Tax saving investment: Investing for the bright future of children is as important as it is necessary to choose the right tax-saving scheme. Investors can take tax exemption up to Rs 1.5 lakh annually under Section 80C of Income Tax. There are many schemes like PPF, Sukanya Samriddhi Yojana, NSC, FD, ELSS and ULIPs to take advantage of this exemption. Tax can not only be saved by choosing the right plan, but a strong financial base can be prepared for the future of children. By adopting these smart tips, parents can prepare a big fund for their children.
Sukanya Samriddhi Yojana
Public Provident Fund (PPF) and Sukanya Samriddhi Yojana (SSY) are government schemes with safe and attractive interest rates. Under Section 80C of the Income Tax Act, there is a benefit of a deduction of up to Rs 1.5 lakh on investment made in them. Also, there is no tax on the interest and maturity amount received from these schemes.
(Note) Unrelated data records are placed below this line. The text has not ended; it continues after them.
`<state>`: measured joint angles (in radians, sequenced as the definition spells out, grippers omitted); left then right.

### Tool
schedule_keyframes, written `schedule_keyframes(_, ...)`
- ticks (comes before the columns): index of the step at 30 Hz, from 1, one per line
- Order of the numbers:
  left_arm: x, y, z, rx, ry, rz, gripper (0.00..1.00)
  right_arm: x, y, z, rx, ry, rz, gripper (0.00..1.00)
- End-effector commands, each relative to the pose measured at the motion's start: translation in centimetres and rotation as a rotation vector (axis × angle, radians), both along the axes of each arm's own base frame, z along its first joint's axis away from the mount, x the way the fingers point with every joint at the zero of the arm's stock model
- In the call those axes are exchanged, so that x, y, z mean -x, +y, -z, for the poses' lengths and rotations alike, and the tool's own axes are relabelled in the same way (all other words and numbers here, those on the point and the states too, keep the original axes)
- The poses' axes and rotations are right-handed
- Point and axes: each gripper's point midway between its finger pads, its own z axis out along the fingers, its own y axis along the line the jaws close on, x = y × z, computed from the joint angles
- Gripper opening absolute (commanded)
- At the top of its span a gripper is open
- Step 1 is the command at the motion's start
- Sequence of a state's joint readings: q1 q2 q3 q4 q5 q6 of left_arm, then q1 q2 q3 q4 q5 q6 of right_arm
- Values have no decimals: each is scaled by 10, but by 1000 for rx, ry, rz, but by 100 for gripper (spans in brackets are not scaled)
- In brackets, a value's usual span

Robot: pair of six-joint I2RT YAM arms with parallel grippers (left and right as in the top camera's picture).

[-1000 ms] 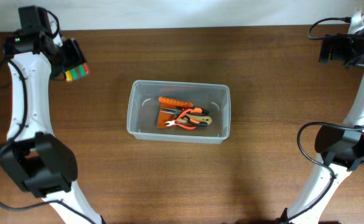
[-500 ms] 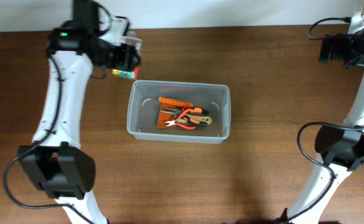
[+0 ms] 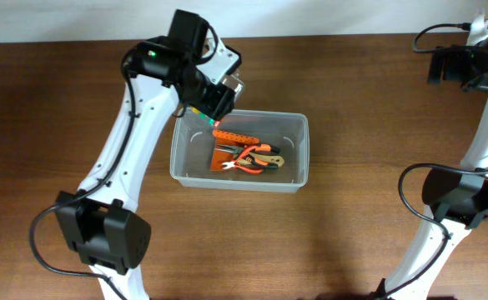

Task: Pack container
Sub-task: 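Carry the screwdriver case into the box and lower it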

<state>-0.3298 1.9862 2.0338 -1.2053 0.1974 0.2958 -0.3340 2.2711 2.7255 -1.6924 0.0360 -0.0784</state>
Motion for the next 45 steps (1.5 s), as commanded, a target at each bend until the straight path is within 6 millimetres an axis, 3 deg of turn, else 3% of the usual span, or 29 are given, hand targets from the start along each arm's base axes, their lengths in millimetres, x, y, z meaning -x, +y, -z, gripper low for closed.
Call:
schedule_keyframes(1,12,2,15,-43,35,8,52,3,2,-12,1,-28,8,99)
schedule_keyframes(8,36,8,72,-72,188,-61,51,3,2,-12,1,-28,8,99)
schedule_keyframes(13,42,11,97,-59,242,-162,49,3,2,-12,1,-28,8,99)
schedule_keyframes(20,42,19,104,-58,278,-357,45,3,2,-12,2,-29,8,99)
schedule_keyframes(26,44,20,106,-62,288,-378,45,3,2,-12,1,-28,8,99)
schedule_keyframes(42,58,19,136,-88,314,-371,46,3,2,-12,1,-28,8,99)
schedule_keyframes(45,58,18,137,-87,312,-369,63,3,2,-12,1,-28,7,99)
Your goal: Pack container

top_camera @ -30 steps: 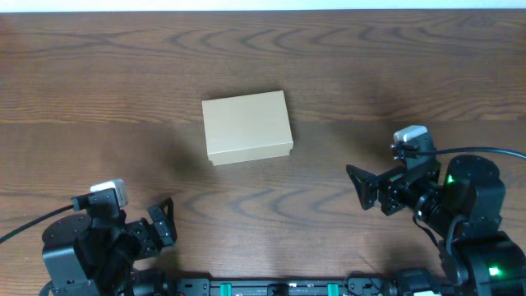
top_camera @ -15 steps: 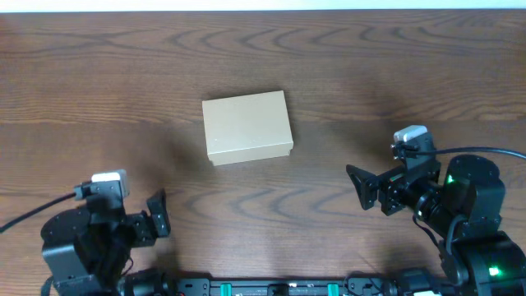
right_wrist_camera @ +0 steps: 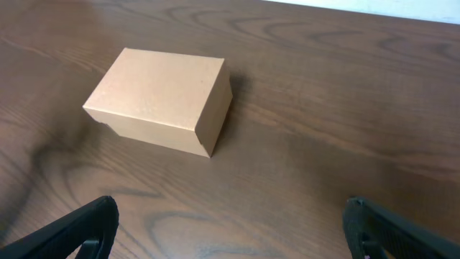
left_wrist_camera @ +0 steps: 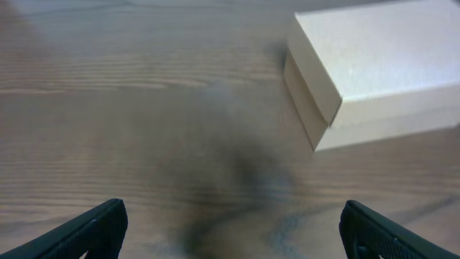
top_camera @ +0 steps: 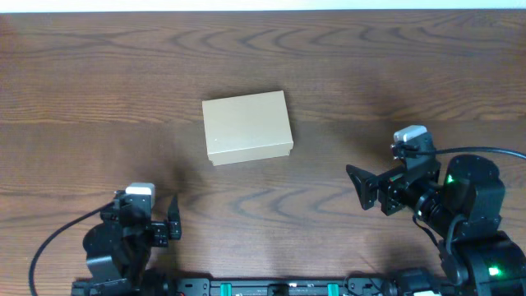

However, Sukanya Samriddhi Yojana is only for daughters.
National Savings (NSC) and Post Office Saving Scheme
The NSC is a good tax-sending option, in which a deduction of up to Rs 1.5 lakh is available under Section 80C. However, the interest available in it is taxable. On the other hand, the post office saving account gives tax rebate on interest up to Rs 10,000 annually.
Equity-Link Saving Scheme (ELSS)
If you want more returns and also want to save tax together, ELSS mutual funds can be a good option. On investing in this, there is a discount of up to Rs 1.5 lakh under Section 80C. However, the lock-in period in it is three years old and is also associated with market risk.
Unit Linked Insurance Plan (Ulips)
Ulips not only gives investment opportunity, but also gives insurance cover. There is a cut of up to Rs 1.5 lakh under section 80C. Also, maturity and death benefit are also tax free.
Tax Free Bonds & NPS
Tax free bonds give fixed returns. There is no tax liability on these. At the same time, investing in NPS scheme gives an extra discount of Rs 50,000 under Section 80CCD (1B).
Investment and education loans in the name of children
According to the expert, tax can be availed by investing as a gift in the name of children from relatives. Apart from this, taking an educational loan is also beneficial for higher education, as under section 80E, its interest payment is given tax exemption.